Need Help in choosing pytorch normalization function for Normalizing utterence based time series data

Sasank_Kottapalli · June 4, 2020, 8:44am

I am working in audio domain temporal convolutions.
I have a 2d tensor N*K where N is features and K is time frames.

Which default pytorch normalization should I use for the below code?

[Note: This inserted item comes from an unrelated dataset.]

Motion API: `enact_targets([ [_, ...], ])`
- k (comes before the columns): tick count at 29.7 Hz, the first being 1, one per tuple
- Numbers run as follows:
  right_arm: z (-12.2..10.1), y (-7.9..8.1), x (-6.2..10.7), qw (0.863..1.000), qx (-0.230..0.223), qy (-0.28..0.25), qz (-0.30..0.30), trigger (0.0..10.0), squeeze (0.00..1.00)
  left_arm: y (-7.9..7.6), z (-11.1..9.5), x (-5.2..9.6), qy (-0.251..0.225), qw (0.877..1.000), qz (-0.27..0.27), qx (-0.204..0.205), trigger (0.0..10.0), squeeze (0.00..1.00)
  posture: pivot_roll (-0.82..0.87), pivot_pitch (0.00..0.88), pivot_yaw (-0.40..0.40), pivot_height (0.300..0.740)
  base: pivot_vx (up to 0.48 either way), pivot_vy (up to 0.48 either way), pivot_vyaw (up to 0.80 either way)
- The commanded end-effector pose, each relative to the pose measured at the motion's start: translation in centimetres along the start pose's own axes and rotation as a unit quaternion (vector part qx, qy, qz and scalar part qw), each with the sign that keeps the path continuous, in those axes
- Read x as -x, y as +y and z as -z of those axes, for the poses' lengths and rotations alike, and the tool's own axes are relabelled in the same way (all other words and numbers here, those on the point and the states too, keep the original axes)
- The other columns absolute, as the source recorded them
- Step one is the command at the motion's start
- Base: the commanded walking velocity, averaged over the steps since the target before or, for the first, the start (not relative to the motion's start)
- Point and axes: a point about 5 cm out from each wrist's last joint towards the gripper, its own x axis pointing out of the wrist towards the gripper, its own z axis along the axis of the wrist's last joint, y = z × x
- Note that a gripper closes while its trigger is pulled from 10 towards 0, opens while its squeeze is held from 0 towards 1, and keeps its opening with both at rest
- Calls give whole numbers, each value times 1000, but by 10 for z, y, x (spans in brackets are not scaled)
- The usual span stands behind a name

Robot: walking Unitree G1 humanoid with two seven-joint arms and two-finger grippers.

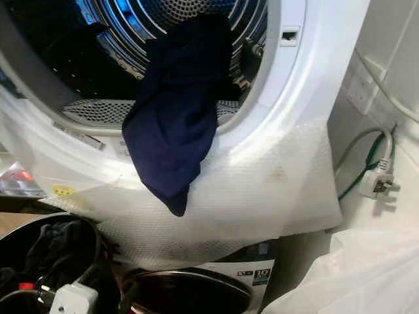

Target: Clothes washing

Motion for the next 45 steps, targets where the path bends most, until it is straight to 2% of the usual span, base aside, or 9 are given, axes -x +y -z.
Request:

class ChannelwiseLayerNorm(nn.Module):
"""Channel-wise Layer Normalization (cLN)"""
def __init__(self, channel_size):
    super(ChannelwiseLayerNorm, self).__init__()
    self.gamma = nn.Parameter(torch.Tensor(1, channel_size, 1))  # [1, N, 1]
    self.beta = nn.Parameter(torch.Tensor(1, channel_size,1 ))  # [1, N, 1]
    self.reset_parameters()

def reset_parameters(self):
    self.gamma.data.fill_(1)
    self.beta.data.zero_()

def forward(self, y):
    """
    Args:
        y: [M, N, K], M is batch size, N is channel size, K is time-frames
    Returns:
        cLN_y: [M, N, K]
    """
    mean = torch.mean(y, dim=1, keepdim=True)  # [M, 1, K]
    var = torch.var(y, dim=1, keepdim=True, unbiased=False)  # [M, 1, K]
    cLN_y = self.gamma * (y - mean) / torch.pow(var + EPS, 0.5) + self.beta
    return cLN_y

ptrblck · June 5, 2020, 6:51am

I haven’t tested your implementation, but wouldn’t the code be equal to nn.BatchNorm1d with track_running_stats=False?

Sasank_Kottapalli · June 5, 2020, 8:13am

Does it have N gamma and beta parameters as present in the code? Also dont need running mean and variance.

ptrblck · June 5, 2020, 8:37am

Yes, gamma and beta are the affine parameters, which are created by default as weight and bias.
You can disable them by specifying affine=False, but they will be created by default.